## WHAT IS NEEDED
Please copy, exactly as they appear below, the lines from the one containing "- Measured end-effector" through the one containing "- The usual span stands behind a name".

EXERCISE DATA: Begin

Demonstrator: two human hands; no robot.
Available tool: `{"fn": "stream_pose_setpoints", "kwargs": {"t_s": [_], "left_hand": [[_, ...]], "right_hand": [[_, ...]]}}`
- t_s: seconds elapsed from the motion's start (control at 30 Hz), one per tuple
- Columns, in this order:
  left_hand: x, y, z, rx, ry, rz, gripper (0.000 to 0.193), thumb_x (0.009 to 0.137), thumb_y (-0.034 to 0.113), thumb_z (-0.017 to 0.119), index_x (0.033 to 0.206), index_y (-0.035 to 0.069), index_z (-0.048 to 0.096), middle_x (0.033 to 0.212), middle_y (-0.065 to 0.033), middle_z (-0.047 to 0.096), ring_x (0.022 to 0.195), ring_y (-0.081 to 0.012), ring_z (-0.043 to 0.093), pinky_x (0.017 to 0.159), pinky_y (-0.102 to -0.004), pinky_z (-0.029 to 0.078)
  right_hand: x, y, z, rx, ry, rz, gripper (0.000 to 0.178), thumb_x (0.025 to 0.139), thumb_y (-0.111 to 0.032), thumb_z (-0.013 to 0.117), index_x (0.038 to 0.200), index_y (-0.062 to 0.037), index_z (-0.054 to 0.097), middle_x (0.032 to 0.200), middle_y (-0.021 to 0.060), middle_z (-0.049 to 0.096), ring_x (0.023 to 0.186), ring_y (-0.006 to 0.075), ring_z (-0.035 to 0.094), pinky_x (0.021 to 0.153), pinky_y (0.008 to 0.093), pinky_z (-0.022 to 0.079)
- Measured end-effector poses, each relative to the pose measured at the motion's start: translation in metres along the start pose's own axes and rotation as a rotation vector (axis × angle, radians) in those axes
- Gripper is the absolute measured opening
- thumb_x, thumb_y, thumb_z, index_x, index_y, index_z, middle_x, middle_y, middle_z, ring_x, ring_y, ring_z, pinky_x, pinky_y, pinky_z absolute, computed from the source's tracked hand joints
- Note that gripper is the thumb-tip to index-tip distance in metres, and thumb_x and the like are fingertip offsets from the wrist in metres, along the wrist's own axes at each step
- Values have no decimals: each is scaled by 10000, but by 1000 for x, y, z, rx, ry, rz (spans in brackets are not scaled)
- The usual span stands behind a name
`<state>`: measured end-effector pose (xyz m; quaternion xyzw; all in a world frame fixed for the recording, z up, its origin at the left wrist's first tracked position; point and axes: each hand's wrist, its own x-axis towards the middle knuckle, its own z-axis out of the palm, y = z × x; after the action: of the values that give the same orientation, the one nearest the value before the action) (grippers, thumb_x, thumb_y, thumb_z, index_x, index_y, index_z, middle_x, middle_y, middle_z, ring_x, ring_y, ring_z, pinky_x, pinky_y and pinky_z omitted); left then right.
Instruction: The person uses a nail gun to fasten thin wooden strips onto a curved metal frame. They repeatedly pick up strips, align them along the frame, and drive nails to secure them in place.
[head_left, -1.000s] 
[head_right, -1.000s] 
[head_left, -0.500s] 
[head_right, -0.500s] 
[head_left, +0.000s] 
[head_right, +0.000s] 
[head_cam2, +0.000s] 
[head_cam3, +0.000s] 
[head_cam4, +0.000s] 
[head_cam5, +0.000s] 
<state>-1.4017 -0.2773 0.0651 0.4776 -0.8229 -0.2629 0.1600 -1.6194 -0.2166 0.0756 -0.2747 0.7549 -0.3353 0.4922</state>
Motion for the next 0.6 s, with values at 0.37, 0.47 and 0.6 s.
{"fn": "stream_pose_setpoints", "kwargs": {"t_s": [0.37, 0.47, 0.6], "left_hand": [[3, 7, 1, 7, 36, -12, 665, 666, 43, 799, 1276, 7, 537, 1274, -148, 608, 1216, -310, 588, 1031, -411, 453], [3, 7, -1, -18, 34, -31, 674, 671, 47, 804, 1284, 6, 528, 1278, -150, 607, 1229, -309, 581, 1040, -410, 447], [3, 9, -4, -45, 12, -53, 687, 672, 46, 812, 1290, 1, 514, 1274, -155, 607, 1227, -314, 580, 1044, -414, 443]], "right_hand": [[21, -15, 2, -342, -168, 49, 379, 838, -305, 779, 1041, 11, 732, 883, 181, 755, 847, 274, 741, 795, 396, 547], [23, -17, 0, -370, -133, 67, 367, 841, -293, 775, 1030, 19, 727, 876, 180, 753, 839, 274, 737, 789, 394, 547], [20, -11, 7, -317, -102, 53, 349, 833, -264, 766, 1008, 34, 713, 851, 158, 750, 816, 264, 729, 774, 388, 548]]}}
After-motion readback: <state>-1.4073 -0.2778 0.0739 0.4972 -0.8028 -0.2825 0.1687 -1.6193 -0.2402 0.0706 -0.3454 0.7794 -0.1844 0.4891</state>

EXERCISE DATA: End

## ANSWER
- Measured end-effector poses, each relative to the pose measured at the motion's start: translation in metres along the start pose's own axes and rotation as a rotation vector (axis × angle, radians) in those axes
- Gripper is the absolute measured opening
- thumb_x, thumb_y, thumb_z, index_x, index_y, index_z, middle_x, middle_y, middle_z, ring_x, ring_y, ring_z, pinky_x, pinky_y, pinky_z absolute, computed from the source's tracked hand joints
- Note that gripper is the thumb-tip to index-tip distance in metres, and thumb_x and the like are fingertip offsets from the wrist in metres, along the wrist's own axes at each step
- Values have no decimals: each is scaled by 10000, but by 1000 for x, y, z, rx, ry, rz (spans in brackets are not scaled)
- The usual span stands behind a name

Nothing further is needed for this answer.